— EXERCISE PROMPT —
A line qualifies if it holds the string "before". Copy every qualifying line from the records.

%%

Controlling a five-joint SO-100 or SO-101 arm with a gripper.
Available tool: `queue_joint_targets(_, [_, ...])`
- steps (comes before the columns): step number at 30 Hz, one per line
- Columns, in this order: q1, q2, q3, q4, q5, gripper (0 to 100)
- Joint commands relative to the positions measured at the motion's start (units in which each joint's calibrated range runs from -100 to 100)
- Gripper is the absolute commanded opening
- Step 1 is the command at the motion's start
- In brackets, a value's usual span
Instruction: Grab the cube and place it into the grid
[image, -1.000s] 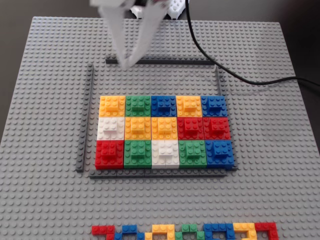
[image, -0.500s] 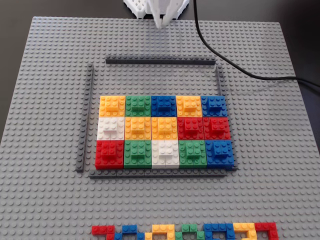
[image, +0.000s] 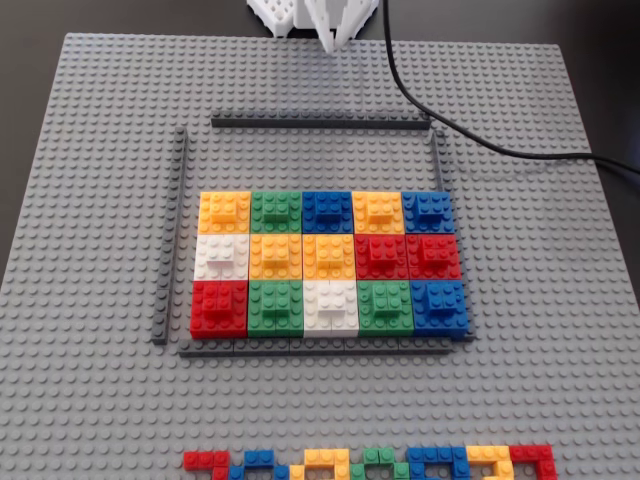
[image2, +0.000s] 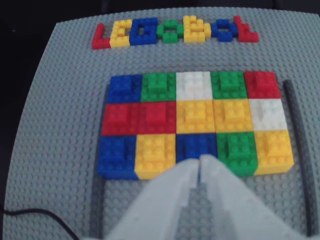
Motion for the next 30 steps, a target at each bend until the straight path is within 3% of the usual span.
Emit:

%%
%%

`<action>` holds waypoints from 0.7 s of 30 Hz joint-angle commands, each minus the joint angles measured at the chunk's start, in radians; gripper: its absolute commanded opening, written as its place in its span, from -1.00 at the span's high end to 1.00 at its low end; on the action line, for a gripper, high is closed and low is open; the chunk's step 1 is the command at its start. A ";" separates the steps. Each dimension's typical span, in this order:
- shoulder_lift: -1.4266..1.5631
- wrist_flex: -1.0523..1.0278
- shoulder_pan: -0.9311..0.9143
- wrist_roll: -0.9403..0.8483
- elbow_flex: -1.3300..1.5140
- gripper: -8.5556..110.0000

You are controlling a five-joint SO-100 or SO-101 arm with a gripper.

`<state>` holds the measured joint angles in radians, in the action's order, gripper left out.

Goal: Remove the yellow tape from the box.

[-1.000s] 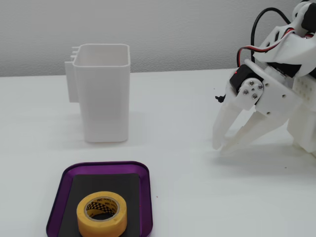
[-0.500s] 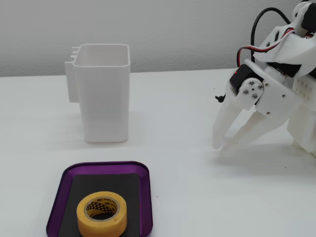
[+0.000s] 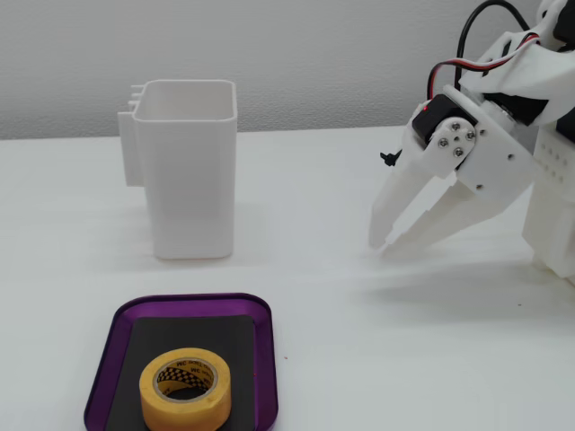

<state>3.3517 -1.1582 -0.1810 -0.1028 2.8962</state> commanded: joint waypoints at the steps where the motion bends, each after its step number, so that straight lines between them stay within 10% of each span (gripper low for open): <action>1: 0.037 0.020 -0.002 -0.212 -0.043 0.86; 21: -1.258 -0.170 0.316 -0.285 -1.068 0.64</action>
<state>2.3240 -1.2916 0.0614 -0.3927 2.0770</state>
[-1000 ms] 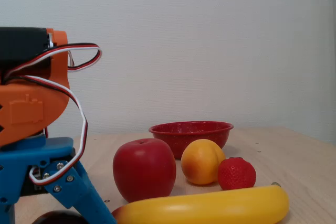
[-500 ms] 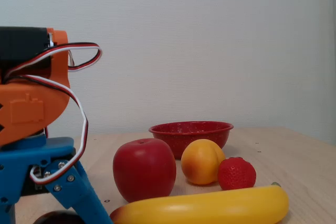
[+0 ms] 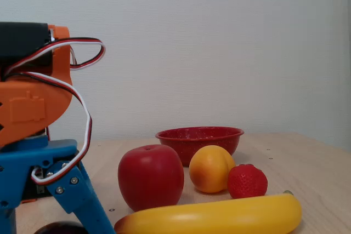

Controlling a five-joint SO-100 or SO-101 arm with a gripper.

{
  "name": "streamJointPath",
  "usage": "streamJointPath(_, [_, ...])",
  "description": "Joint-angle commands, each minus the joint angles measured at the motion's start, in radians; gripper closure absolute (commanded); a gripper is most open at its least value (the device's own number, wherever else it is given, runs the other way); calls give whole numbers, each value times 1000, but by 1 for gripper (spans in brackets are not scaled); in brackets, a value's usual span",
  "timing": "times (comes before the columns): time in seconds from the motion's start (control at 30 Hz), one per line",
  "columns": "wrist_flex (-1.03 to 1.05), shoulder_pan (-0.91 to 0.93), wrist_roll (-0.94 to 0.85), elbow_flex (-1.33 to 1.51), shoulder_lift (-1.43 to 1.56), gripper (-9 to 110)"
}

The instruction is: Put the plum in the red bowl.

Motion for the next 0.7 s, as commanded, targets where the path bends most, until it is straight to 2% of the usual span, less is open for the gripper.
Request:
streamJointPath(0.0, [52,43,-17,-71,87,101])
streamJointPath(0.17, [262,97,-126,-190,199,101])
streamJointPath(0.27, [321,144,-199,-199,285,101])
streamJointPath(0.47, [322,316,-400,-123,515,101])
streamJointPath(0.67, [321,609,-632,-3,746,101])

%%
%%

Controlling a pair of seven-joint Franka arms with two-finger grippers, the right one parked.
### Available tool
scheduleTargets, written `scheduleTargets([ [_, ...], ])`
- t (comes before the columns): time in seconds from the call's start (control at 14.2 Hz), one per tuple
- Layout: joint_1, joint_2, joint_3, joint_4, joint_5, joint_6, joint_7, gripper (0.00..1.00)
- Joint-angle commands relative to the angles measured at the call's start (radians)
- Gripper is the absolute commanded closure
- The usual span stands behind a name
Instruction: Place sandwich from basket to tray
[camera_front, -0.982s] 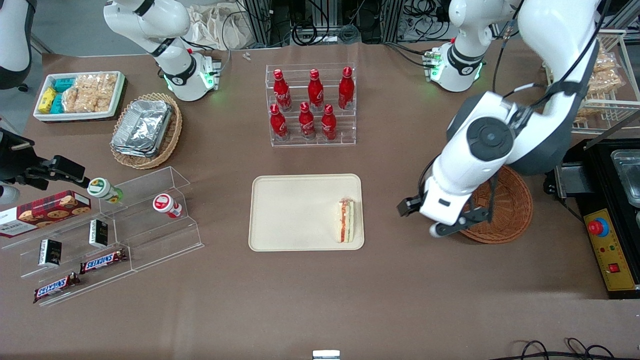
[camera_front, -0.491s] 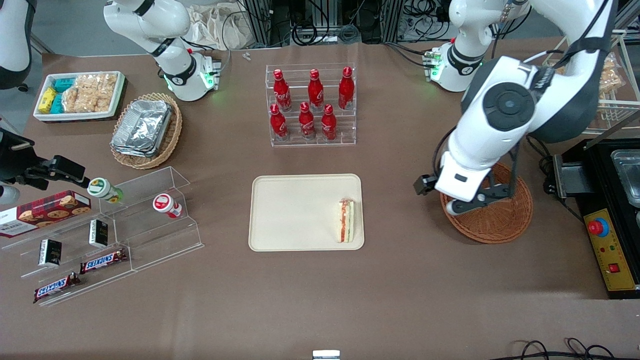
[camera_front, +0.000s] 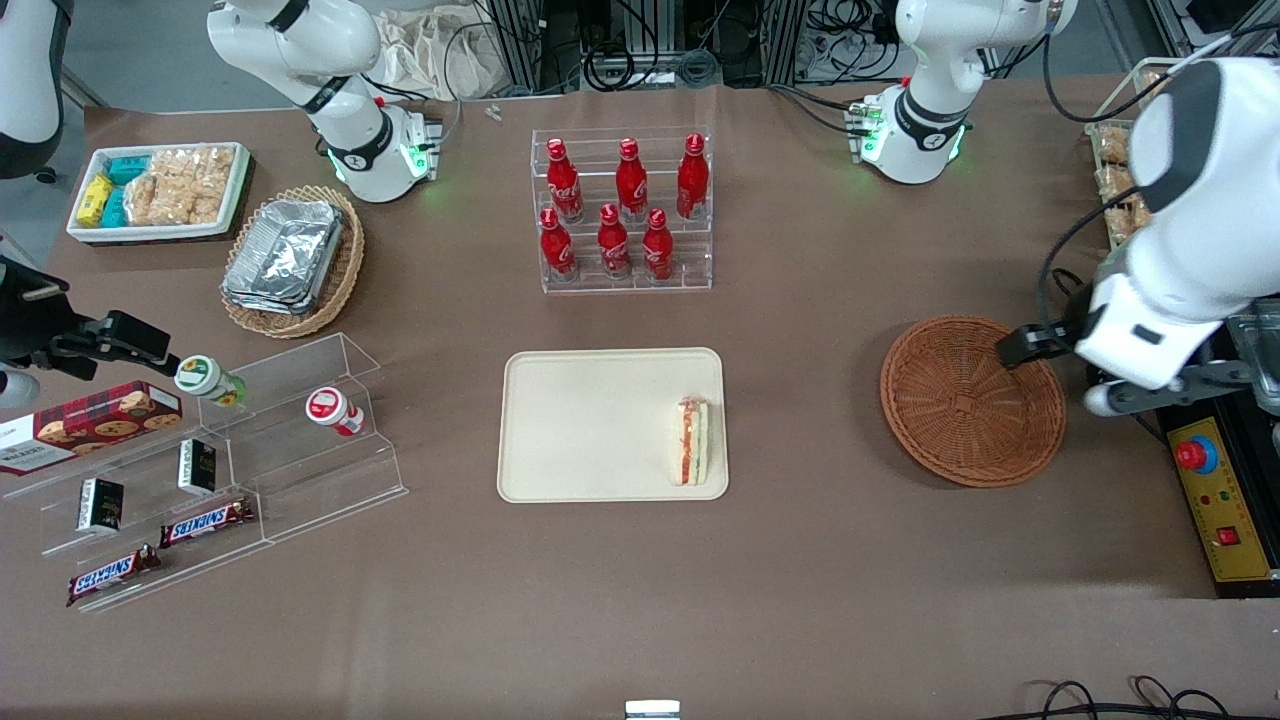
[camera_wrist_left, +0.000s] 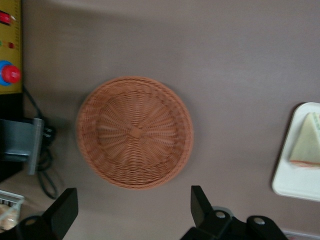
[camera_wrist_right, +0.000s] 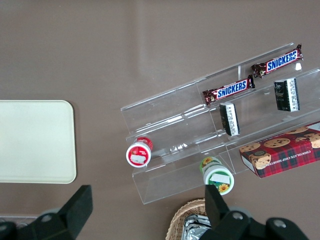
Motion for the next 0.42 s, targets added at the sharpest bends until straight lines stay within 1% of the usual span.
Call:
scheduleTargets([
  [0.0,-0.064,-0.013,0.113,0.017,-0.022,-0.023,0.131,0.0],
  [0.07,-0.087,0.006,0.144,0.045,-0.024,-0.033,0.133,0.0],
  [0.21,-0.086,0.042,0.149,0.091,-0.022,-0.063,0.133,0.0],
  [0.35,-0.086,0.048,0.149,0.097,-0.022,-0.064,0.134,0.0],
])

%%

— COMPLETED EXERCISE —
- steps (comes before the columns): step number at 30 Hz, one per line
  "timing": "times (comes before the columns): time in seconds from the motion's start (control at 30 Hz), one per line",
- t (comes before the columns): time in seconds from the call's start (control at 14.2 Hz), one per tuple

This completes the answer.